Retype exactly the lines from the line with "for the black" to the end of the data, keeping both boundary lines.

Records contained in a dataset
Content starts
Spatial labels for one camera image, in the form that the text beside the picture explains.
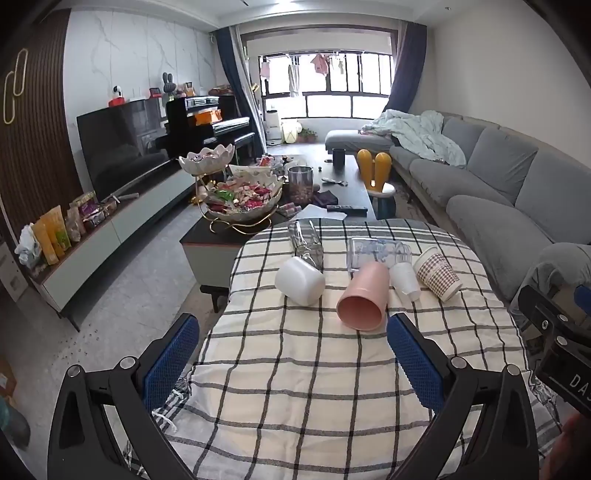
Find black white checked tablecloth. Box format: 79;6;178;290
124;218;565;480

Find clear blue printed plastic cup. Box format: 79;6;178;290
346;237;413;274

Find grey sofa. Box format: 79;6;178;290
324;111;591;317

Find gold wall ornament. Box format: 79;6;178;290
3;48;29;125

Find purple snack packet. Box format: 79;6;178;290
70;192;117;228

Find black framed window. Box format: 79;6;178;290
257;51;396;119

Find white air purifier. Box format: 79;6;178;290
265;110;282;145

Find black television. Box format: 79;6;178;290
76;98;171;204

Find grey television cabinet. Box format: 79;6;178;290
28;171;199;332

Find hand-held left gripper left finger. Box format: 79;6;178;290
46;313;201;480

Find clear glass cup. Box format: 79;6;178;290
288;220;325;272

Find yellow rabbit ear stool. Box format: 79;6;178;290
356;148;397;220

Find pink cup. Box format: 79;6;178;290
336;261;391;332

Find dark coffee table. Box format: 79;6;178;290
179;154;384;315

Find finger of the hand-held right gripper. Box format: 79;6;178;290
574;284;591;319
517;284;575;363

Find white tiered bowl stand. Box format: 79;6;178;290
178;144;285;236

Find glass jar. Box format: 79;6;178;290
288;166;315;205

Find small white plastic cup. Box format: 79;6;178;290
389;263;422;302

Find light crumpled blanket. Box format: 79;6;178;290
360;110;467;168

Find black piano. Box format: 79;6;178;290
165;95;257;161

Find white plastic bag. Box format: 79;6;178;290
15;224;44;268

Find pile of wrapped candies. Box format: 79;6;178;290
205;178;281;213

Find brown checked paper cup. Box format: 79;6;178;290
412;246;462;303

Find blue curtain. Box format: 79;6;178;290
216;25;267;155
381;21;428;116

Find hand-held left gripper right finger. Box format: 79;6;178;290
387;313;542;480

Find orange snack packet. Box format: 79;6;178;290
33;206;66;265

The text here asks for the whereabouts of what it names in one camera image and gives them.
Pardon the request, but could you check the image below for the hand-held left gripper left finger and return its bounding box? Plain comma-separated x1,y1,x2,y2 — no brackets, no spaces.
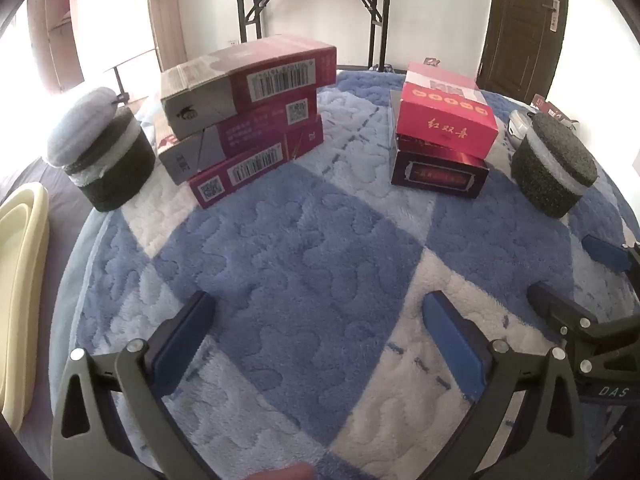
50,290,217,480

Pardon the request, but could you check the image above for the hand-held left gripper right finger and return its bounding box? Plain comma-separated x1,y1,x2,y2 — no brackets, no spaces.
422,290,591,480

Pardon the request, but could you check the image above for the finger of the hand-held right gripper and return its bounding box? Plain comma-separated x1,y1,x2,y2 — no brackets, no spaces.
527,282,640,401
582,235,640,281

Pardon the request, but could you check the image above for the small dark foam cylinder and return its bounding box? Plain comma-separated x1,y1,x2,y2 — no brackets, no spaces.
510,112,599,219

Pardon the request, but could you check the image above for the white round gadget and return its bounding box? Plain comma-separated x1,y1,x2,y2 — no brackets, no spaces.
507,109,538,151

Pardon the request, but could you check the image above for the dark red box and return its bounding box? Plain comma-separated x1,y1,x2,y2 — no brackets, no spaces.
390,137,490,201

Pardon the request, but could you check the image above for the cream plastic basin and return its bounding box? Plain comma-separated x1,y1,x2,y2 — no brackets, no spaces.
0,181,51,433

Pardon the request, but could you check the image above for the large dark foam cylinder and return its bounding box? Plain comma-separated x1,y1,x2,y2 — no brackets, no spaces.
65,102,157,212

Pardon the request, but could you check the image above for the long magenta carton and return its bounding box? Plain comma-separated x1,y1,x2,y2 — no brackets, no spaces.
160,34,338,133
189,115,325,210
154,82,321,183

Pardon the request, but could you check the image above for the red carton with gold print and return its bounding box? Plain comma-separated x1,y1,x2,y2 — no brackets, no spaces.
395,82,500,156

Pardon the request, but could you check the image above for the white and red carton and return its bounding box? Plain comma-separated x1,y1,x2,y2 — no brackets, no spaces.
402,61,483,103

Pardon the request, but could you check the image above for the person's left hand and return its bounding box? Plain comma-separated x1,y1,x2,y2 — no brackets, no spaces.
247,462,316,480

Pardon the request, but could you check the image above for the blue and white fleece blanket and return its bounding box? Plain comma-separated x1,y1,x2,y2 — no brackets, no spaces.
50,67,640,480

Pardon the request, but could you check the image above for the small red box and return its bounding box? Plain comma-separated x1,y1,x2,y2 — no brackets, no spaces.
530,94,576,128

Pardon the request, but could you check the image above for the dark brown door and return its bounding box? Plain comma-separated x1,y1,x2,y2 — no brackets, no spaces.
475,0,571,106

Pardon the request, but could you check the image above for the light wooden cabinet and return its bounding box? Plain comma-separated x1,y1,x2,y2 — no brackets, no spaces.
147,0,188,73

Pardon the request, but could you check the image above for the black metal rail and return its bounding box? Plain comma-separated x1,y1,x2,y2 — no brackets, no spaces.
102,49,157,107
Content ends
*Worked solution*
Pardon the request, but could you check the image above for the black metal rail and return its bounding box? Plain comma-separated x1,y1,x2,y2 — no brackets, no spaces.
102,49,157,107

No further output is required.